第十一章

    流亡中堅持鬥爭

    1851年12月12日,雨果化名為菲爾曼·朗萬下了火車,抵達布魯塞爾。雨果開始了他苦行僧般的流亡生活,每天開銷僅3法郎5個蘇,比一個普通的中學生也好不了多少。他以調侃的語調寫信給阿黛爾:“現在我坐在一個最卑微的位子上,誰也不會想把我從這個位子上拉下來了。”

    雖然雨果離開了祖國,可是他的心仍然牽掛著祖國。當時另一個著名的法國作家大仲馬經常為出版新書的事宜來到布魯塞爾,他成了雨果了解法國的主要途徑。

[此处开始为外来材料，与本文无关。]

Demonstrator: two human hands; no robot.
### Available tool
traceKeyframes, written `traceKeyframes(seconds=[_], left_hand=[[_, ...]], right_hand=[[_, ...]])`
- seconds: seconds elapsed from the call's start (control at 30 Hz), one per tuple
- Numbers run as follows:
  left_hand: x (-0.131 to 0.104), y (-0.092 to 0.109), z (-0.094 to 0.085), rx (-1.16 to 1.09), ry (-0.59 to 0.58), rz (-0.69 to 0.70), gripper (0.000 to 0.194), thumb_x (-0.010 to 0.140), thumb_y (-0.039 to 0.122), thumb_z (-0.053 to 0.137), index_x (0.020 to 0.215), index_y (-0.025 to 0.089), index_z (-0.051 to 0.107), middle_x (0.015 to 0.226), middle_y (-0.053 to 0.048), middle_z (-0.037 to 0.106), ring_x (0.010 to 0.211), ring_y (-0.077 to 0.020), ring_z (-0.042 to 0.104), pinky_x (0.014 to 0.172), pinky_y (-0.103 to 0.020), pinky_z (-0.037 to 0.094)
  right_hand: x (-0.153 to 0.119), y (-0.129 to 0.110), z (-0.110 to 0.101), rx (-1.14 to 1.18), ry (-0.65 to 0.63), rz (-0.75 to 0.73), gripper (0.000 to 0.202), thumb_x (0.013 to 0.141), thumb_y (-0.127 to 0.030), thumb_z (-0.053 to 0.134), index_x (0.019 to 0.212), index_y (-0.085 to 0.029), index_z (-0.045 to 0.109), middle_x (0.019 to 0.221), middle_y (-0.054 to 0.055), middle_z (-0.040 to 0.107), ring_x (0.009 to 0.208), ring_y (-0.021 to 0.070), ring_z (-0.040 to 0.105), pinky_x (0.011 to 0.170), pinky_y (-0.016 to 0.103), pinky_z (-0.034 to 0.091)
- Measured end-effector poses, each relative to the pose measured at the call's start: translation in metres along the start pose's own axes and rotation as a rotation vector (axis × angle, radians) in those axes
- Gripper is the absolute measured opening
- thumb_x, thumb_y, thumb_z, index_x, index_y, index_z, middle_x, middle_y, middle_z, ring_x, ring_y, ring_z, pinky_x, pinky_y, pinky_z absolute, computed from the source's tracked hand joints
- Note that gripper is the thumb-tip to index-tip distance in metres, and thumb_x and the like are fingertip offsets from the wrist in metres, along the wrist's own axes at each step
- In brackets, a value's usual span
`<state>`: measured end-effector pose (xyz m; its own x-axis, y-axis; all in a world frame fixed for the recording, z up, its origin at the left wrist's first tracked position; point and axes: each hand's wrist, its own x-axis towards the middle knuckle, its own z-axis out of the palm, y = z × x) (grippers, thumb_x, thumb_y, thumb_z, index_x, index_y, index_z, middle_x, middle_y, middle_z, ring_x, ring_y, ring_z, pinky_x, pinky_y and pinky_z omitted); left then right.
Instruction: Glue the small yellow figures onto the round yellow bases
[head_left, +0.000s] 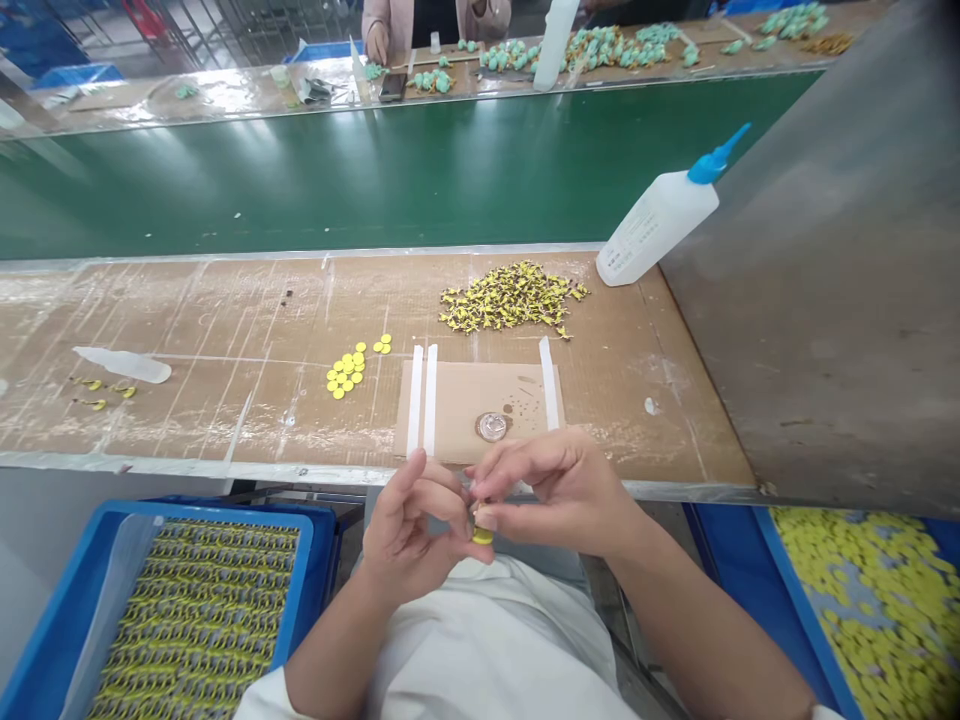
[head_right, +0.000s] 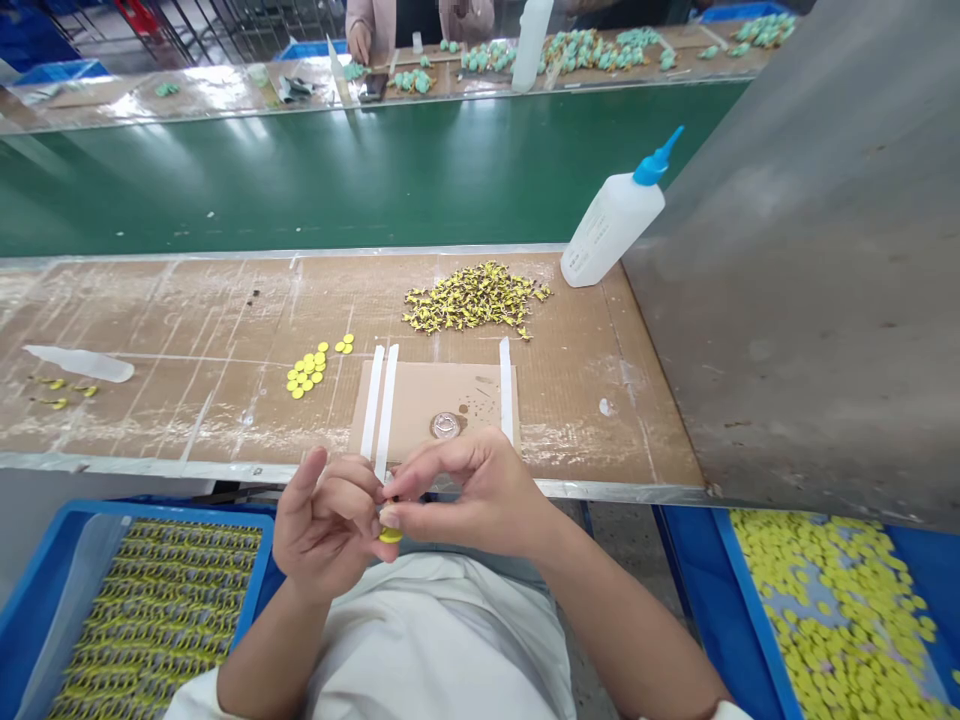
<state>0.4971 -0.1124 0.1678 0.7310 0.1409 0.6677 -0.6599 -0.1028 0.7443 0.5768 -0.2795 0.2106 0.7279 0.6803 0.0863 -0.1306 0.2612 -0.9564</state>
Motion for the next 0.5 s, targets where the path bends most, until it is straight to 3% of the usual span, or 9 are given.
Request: traceKeyframes(seconds=[0.17, 0.3, 0.5], left_hand=[[0.0077, 0.0019, 0.0030, 0.028, 0.083, 0.011, 0.088, 0.078, 0.029, 0.085, 0.154, 0.022, 0.041, 0.063, 0.005, 0.067, 0.067, -0.0138, 0.062, 0.071, -0.025, 0.056], [0.0105, 0.0045, 0.0020, 0.047, 0.090, 0.030, 0.090, 0.077, 0.025, 0.087, 0.154, 0.022, 0.040, 0.065, 0.005, 0.069, 0.068, -0.0135, 0.062, 0.071, -0.024, 0.056], [0.0108, 0.0059, 0.0040, -0.073, 0.133, -0.056, 0.085, 0.076, 0.032, 0.087, 0.150, 0.026, 0.046, 0.061, 0.005, 0.065, 0.067, -0.0127, 0.059, 0.070, -0.023, 0.053]], right_hand=[[-0.0026, 0.0037, 0.0038, 0.035, 0.033, 0.021, 0.022, 0.073, -0.020, 0.090, 0.094, -0.023, 0.082, 0.089, 0.007, 0.079, 0.081, 0.0201, 0.074, 0.076, 0.029, 0.059], [-0.0082, 0.0045, 0.0055, 0.032, 0.048, 0.012, 0.020, 0.081, -0.020, 0.085, 0.100, -0.024, 0.081, 0.095, 0.007, 0.079, 0.089, 0.0216, 0.074, 0.083, 0.033, 0.059], [-0.0074, 0.0019, 0.0073, 0.011, 0.058, -0.021, 0.019, 0.081, -0.018, 0.084, 0.098, -0.024, 0.081, 0.090, 0.006, 0.078, 0.081, 0.0202, 0.072, 0.074, 0.031, 0.059]])
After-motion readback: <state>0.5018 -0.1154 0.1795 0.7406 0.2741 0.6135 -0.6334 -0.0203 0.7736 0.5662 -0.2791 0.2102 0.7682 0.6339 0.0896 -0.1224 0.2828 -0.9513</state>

    人民的情緒怎麽樣?作家們在沙龍裏議論些什麽?有什麽新作問世,雨果總是可以從大仲馬那裏聽到許多非官方的巴黎新聞,這些新聞常常使他激動不已。

    雨果了解祖國的另一個途徑是他那還住在巴黎的妻子阿黛爾。許多作家如貝朗瑞艾蒂耶常去看她,雨果請她把她在巴黎與人會見的情況和談話的內容寫成日記寄給他,這樣他雖然遠在千裏之外,但是仍然可以感受到祖國的心髒的搏動。他決心繼續戰鬥。

    雨果一到布魯塞爾,便拿起筆,開始了另一種戰鬥。他想把法國剛發生的事情原原本本地寫出來,用他那火焰般的詞句來鞭笞惡棍,喚醒民眾的心。流亡的同伴們都很讚成這個主意,大家都主動提供材料,都希望能借助於他那支生花妙筆,替大家出口氣。雨果把計劃中的這本書叫做《一個罪行的始末》。

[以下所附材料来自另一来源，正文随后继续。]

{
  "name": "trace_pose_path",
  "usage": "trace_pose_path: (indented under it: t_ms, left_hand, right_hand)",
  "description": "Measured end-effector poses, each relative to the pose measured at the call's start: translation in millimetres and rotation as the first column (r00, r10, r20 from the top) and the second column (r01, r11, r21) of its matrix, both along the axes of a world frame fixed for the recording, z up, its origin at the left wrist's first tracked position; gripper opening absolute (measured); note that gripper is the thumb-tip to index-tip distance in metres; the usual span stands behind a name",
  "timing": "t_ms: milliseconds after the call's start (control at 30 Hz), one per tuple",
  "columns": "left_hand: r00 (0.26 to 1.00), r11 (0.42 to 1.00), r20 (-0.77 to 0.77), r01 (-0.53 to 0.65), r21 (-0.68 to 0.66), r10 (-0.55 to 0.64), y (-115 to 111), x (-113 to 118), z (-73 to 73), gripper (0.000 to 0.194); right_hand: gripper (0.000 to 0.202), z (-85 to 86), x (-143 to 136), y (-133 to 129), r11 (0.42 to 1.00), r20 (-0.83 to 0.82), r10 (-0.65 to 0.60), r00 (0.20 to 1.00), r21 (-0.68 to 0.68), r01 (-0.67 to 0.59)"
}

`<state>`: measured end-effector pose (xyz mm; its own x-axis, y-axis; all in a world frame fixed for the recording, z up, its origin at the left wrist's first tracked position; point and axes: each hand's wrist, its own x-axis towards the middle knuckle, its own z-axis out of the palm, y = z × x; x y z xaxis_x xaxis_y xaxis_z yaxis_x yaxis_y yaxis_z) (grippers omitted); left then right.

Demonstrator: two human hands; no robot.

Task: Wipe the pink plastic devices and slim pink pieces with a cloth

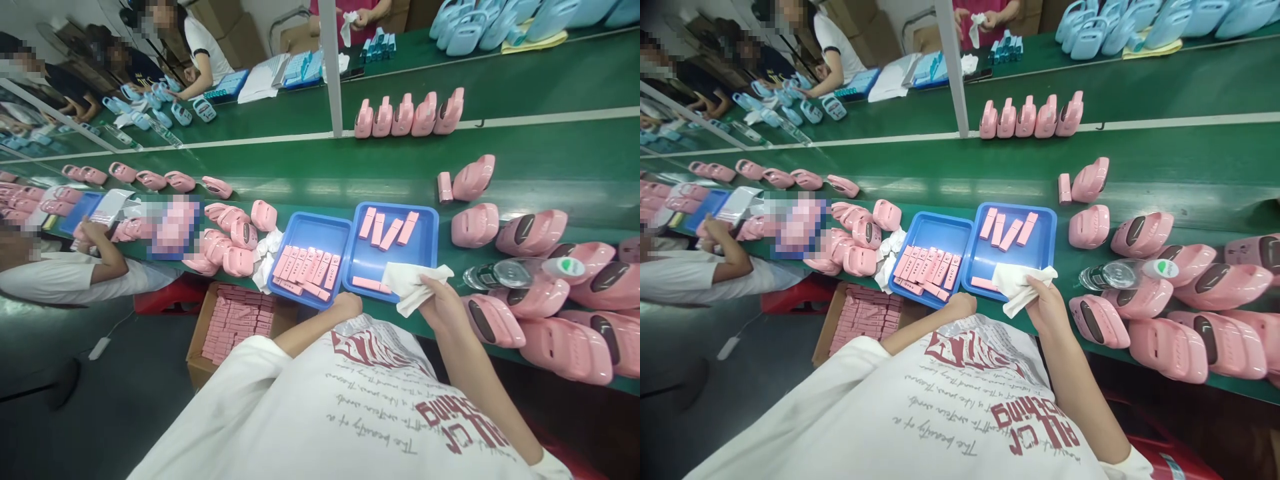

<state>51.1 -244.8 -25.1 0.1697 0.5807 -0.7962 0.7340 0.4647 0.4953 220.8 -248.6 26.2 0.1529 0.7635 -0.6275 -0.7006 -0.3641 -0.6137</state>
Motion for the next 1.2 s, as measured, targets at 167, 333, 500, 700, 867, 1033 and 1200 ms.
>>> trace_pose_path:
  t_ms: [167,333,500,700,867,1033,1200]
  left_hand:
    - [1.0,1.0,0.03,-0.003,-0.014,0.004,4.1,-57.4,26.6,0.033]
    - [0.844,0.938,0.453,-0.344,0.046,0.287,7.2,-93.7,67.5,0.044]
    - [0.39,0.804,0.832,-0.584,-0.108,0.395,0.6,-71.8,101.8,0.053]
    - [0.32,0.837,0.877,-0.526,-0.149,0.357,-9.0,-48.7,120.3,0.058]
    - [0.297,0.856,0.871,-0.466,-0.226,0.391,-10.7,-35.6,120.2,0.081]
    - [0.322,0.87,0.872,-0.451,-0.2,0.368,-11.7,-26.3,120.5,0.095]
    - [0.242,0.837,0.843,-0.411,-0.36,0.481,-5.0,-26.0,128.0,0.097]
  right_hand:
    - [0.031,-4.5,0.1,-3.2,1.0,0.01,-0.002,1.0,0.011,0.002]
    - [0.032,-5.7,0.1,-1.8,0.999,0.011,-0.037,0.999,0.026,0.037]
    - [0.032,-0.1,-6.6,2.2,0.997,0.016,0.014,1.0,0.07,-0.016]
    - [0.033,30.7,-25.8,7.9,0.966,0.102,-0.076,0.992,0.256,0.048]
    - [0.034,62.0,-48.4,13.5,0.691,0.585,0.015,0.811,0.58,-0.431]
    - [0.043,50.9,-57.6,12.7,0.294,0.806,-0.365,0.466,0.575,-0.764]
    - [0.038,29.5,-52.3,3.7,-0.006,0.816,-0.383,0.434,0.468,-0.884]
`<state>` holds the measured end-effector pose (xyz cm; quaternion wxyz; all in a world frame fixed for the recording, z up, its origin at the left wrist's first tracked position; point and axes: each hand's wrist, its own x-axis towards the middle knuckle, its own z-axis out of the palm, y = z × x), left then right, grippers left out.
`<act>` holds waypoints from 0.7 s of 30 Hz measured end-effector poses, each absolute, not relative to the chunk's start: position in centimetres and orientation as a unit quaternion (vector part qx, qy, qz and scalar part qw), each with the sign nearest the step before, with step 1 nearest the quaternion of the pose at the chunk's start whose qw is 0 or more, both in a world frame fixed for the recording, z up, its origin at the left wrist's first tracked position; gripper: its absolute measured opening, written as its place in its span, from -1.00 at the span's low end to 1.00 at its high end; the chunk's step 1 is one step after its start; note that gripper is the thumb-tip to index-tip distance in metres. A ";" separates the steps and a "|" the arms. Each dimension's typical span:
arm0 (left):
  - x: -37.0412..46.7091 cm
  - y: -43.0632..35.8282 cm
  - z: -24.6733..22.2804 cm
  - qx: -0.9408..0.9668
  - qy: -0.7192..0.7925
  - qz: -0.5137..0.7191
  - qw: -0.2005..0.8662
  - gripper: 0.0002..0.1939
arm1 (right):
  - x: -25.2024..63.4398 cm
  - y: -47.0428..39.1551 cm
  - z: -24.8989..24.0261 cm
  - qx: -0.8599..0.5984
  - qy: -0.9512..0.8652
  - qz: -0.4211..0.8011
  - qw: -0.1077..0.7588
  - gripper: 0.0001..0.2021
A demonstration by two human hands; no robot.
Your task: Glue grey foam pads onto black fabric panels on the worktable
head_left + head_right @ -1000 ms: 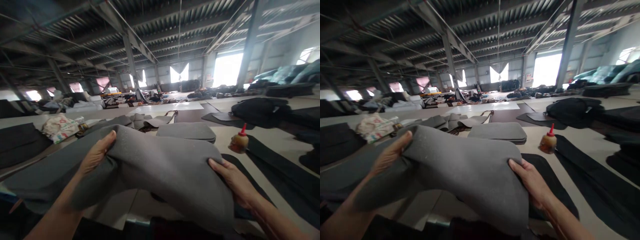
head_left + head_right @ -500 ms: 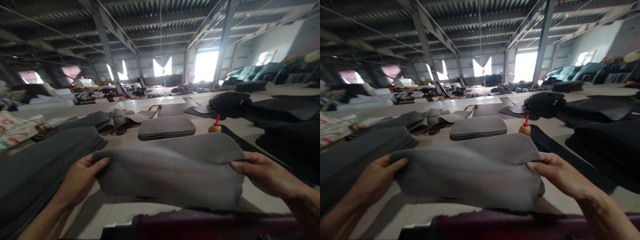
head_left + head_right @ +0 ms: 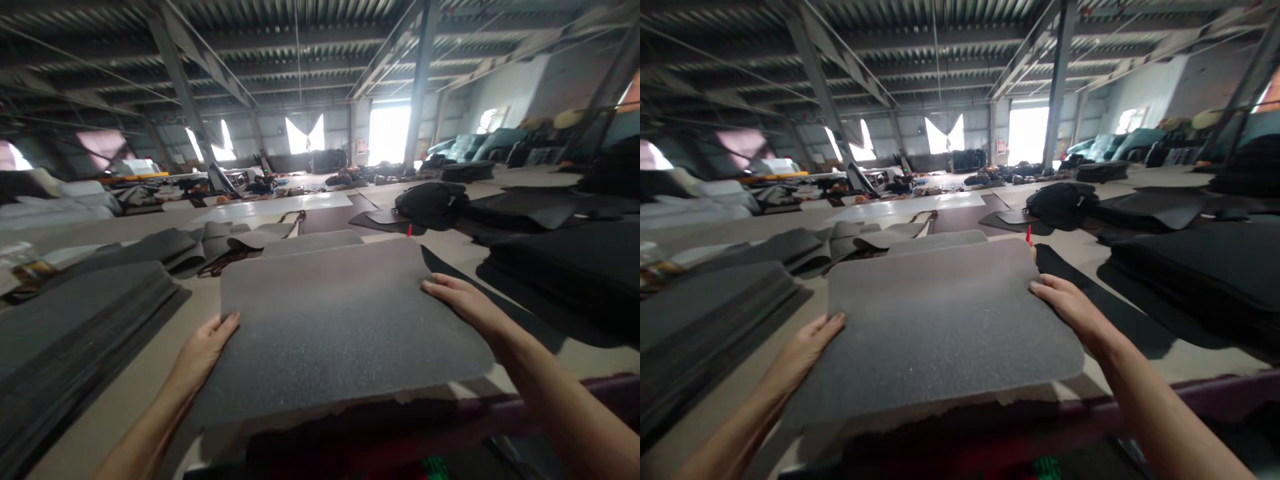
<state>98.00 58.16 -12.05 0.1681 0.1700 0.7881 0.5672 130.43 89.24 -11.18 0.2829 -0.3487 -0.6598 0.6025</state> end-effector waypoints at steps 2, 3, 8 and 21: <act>97.8 58.3 -12.5 0.142 0.736 0.606 0.266 -0.56 | 130.4 89.6 -11.7 -0.337 -0.640 0.644 0.251 -0.58; 97.8 58.3 -12.8 0.138 0.714 0.618 0.298 -0.53 | 130.4 89.8 -12.0 -0.332 -0.634 0.654 0.244 -0.57; 98.1 58.7 -13.9 0.151 0.679 0.644 0.317 -0.37 | 129.4 91.4 -13.8 -0.331 -0.663 0.597 0.307 -0.55; 95.8 60.5 -16.6 0.267 0.908 0.323 0.026 -0.54 | 127.7 94.3 -17.9 -0.400 -0.719 0.486 0.295 -0.72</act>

    流亡者大批來到了比利時,人人爭相向他講述自己的所見所聞。在旅館時,他隔牆住的是人民代表萬爾西尼,當時,雨果就是和他一同奮勇當先反對政變的。

    雨果在布魯塞爾的中心廣場附近租了兩間房子。房主薛白爾大娘非常崇拜雨果,非常熱愛共和國,因此她自願做起了雨果的門衛。她常常對那些前來找雨果的人說:“先生,你不能進去,一次也不行,雨果先生正在寫文章。”

    能夠衝破薛大娘的阻攔的隻有拉莫裏諧將軍。拉莫裏諧是波拿巴的死敵,他知道雨果在寫批判波拿巴的書,非常高興,因此每天早晨都要和薛大娘進行一番爭吵,隨後便衝了進來。

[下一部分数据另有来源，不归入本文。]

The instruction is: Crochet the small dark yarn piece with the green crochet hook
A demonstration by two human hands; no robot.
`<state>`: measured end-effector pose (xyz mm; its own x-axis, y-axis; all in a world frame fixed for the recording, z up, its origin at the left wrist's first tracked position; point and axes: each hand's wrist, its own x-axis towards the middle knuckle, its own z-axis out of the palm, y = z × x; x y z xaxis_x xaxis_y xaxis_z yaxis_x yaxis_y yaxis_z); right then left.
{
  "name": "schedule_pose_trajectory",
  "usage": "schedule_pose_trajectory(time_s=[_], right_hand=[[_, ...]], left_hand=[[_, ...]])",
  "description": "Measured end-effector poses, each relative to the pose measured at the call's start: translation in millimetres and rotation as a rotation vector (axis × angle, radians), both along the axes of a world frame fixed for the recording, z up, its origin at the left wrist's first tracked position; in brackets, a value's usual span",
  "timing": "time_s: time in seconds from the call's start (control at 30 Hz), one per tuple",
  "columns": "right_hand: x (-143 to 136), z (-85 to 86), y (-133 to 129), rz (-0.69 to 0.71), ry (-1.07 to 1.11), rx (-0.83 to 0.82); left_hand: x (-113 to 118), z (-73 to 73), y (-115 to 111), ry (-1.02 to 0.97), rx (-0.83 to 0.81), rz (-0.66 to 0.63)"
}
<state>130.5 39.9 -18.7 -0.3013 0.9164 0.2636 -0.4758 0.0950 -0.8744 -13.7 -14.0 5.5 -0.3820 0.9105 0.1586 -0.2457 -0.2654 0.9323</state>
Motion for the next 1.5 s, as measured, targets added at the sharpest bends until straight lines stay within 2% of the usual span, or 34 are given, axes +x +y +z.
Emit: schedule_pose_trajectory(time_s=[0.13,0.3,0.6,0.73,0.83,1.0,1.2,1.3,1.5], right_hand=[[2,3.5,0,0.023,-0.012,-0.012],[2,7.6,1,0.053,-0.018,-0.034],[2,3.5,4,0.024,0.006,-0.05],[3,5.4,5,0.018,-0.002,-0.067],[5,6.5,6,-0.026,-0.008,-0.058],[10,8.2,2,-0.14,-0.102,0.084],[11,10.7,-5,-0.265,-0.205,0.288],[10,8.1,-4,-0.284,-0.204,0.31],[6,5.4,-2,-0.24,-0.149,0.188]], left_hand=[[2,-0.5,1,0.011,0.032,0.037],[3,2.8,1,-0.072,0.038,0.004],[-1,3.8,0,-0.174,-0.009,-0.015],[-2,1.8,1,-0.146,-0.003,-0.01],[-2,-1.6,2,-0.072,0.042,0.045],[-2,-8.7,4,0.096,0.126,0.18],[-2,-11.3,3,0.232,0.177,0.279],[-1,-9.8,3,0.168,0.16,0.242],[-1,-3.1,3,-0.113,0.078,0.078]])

    進門後,他總忘不了給雨果做個手勢,叫他別動,自己則坐在一邊抽煙。待雨果停筆時,他就破口大罵,罵竊國賊波拿巴,罵得驚天動地,隨後便請雨果把他寫的文章讀給他聽,雨果那慷慨激昂的文章使他覺得很痛快,於是他便心滿意足地走了。

    可是第二天,他又來了。這位憤怒之神為天才雨果添上了羽翼,使他寫作的速度更快。

    阿黛爾於12月19日來布魯塞爾接受丈夫的指示。她負責以假名和假地扯,把大量的小冊子和文件從巴黎寄來。大仲馬為了躲債,也來到了布魯塞爾。他負責傳遞信件。

    雨果勸他的妻子和孩子們省吃儉用。他再次把自己想象成破了產,而且他也說過自己破了產。

    比利時總理羅爾埃送給雨果一批襯衫,他欣然領受。而且,當時波拿巴大概已經正式把他列入放逐名單,這樣,他的財產,就連他的動產都有可能被抄沒。其實,他們並沒有觸動他,因為阿黛爾可以不受阻攔地代她丈夫領取作家協會的薪金,甚至還可以領取法蘭西學院發給他每年1000法郎的津貼。

    政府當局不願落個迫害大詩人的罵名。雨果的夫人甚至沒費吹灰之力便把他的30萬法郎的法國公債轉到了他手中,謹慎的雨果馬上換成新辦的比利時王家銀行的股票,可是這也通過布魯塞爾市長夏爾·德·勃魯蓋爾簽字。

    這位市長幾乎每天都來看雨果,他曾向一個朋友透露說:“雨果並不像他裝出的那麽窮,我知道,他流亡此地並非毫無準備、身無半分。我就知道他還有筆儲蓄。”

    12月末,雨果離開旅館,在大廣場區16號另租了一間幾乎是空空蕩蕩的房子,室內隻有一張長靠背椅,一張桌子,一麵鏡子,一口裂了的平底鍋和6把椅子。他居住在那裏,每月總共花費100法郎,每天隻吃一餐飯。